PROBLEM TO SOLVE: Give again, word for word, every line below from the one that has "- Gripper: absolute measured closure" through the one that has "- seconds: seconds", both included, and no others.

EXCERPTED RECORDS:
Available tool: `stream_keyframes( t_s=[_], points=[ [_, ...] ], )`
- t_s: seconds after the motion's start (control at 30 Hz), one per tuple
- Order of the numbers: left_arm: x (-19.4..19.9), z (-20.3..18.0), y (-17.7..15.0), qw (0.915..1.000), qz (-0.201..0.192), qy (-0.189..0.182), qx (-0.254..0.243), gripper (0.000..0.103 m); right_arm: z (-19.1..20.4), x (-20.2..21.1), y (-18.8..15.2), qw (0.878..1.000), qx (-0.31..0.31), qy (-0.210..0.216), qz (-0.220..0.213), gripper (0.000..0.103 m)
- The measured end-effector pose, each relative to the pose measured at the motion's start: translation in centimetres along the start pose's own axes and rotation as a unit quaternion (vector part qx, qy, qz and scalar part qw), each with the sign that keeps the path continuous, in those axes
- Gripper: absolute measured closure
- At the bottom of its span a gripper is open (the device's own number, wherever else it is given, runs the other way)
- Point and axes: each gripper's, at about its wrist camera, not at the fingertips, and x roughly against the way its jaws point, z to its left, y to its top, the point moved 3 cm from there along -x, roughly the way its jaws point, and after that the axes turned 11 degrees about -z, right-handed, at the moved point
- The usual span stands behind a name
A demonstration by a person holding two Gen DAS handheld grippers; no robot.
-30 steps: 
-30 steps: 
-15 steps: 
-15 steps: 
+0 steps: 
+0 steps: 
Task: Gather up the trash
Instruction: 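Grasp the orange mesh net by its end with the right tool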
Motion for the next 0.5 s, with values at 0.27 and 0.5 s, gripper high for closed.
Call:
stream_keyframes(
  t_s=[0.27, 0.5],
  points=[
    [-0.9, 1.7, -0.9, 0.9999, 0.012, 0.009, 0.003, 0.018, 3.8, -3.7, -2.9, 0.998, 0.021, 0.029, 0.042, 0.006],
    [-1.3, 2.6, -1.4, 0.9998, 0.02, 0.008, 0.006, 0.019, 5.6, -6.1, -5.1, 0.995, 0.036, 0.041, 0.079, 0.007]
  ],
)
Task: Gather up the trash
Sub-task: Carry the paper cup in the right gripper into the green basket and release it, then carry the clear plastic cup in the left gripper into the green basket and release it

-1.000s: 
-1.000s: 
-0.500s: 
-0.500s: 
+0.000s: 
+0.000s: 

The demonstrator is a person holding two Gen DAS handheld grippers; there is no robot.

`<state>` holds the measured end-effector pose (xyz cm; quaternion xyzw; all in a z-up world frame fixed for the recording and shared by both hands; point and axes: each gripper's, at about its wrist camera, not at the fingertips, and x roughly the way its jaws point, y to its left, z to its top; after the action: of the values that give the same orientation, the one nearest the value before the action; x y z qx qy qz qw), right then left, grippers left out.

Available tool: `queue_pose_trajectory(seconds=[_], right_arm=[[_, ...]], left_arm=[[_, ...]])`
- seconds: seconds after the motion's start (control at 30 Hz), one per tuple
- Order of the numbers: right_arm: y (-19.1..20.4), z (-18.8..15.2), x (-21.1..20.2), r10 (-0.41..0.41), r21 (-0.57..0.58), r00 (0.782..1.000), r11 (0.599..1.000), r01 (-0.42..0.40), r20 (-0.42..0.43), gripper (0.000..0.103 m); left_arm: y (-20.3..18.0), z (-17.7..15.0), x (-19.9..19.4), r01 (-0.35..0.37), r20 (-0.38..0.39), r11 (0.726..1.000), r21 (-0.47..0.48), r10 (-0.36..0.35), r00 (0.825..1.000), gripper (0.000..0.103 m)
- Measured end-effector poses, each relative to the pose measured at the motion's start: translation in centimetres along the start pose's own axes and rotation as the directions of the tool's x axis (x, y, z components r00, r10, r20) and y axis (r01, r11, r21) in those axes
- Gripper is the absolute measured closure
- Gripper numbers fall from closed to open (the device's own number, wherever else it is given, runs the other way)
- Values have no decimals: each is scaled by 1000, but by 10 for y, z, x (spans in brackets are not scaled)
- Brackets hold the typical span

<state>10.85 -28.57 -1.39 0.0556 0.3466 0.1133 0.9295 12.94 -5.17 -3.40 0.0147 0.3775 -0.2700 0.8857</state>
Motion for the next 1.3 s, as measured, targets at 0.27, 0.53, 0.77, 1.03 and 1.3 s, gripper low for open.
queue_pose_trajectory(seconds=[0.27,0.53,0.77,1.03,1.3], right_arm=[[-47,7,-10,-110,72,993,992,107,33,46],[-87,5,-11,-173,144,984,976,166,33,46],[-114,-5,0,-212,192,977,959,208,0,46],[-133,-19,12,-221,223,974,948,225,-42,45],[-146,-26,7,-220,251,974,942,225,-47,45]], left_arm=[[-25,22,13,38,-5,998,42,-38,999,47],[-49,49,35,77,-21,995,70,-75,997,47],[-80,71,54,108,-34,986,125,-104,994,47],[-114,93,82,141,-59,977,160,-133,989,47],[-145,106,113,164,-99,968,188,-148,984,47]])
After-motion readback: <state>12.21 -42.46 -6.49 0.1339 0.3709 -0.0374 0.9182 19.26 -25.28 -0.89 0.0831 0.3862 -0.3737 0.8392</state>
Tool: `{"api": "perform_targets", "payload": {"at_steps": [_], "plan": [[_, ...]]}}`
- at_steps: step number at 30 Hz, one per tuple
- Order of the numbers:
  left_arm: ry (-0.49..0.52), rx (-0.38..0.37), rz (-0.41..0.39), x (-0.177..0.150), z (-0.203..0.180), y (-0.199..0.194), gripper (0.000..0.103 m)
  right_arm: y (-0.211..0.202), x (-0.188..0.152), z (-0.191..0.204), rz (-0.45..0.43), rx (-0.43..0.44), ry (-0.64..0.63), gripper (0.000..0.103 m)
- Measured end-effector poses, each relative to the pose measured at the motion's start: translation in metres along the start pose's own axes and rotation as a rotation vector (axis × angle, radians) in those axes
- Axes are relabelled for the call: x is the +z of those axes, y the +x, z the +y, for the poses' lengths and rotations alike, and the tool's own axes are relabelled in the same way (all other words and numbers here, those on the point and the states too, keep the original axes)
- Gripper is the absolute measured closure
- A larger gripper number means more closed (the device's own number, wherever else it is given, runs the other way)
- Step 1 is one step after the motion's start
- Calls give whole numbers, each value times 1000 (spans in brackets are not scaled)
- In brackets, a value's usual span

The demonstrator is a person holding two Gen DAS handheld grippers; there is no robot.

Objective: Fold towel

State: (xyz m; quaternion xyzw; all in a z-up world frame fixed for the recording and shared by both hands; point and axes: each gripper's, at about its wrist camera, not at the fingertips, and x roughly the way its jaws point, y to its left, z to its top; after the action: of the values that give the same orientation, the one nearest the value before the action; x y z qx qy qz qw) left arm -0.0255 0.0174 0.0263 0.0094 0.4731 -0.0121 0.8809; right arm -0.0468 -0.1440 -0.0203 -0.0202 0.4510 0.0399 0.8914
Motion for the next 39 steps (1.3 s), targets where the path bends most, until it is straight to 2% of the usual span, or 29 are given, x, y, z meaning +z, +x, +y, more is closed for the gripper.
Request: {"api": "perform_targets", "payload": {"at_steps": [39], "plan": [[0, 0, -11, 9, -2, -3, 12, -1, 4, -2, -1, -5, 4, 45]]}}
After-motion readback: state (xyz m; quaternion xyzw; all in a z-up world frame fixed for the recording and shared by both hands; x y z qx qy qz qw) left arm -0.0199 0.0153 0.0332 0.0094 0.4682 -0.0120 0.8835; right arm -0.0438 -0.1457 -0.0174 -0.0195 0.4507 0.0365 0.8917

TASK RESULT:
- Gripper: absolute measured closure
- At the bottom of its span a gripper is open (the device's own number, wherever else it is given, runs the other way)
- Point and axes: each gripper's, at about its wrist camera, not at the fingertips, and x roughly against the way its jaws point, z to its left, y to its top, the point moved 3 cm from there along -x, roughly the way its jaws point, and after that the axes turned 11 degrees about -z, right-handed, at the moved point
- The usual span stands behind a name
A demonstration by a person holding two Gen DAS handheld grippers; no robot.
-30 steps: 
-30 steps: 
-15 steps: 
-15 steps: 
+0 steps: 
+0 steps: 
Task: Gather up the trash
Instruction: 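Grasp the orange mesh net by its end with the right tool
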Motion for the next 0.5 s, with values at 0.27 and 0.5 s, gripper high for closed.
Call:
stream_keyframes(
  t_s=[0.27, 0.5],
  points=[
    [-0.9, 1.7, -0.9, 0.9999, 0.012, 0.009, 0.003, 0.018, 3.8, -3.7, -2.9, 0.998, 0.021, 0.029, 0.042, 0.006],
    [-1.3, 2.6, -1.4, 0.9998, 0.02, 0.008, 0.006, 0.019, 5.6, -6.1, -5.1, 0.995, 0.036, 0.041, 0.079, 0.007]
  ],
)
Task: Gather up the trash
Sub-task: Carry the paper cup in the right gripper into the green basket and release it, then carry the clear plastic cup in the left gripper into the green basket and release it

-1.000s: 
-1.000s: 
-0.500s: 
-0.500s: 
+0.000s: 
+0.000s: 

The demonstrator is a person holding two Gen DAS handheld grippers; there is no robot.

`<state>` holds the measured end-effector pose (xyz cm; quaternion xyzw; all in a z-up world frame fixed for the recording and shared by both hands; point and axes: each gripper's, at about its wrist camera, not at the fingertips, and x roughly the way its jaws point, y to its left, z to its top; after the action: of the values that give the same orientation, the one nearest the value before the action; x y z qx qy qz qw), right then left, grippers left out.

Available tool: `queue_pose_trajectory(seconds=[_], right_arm=[[_, ...]], left_arm=[[_, ...]])`
- seconds: seconds after the motion's start (control at 30 Hz), one per tuple

What was produced is the complete output.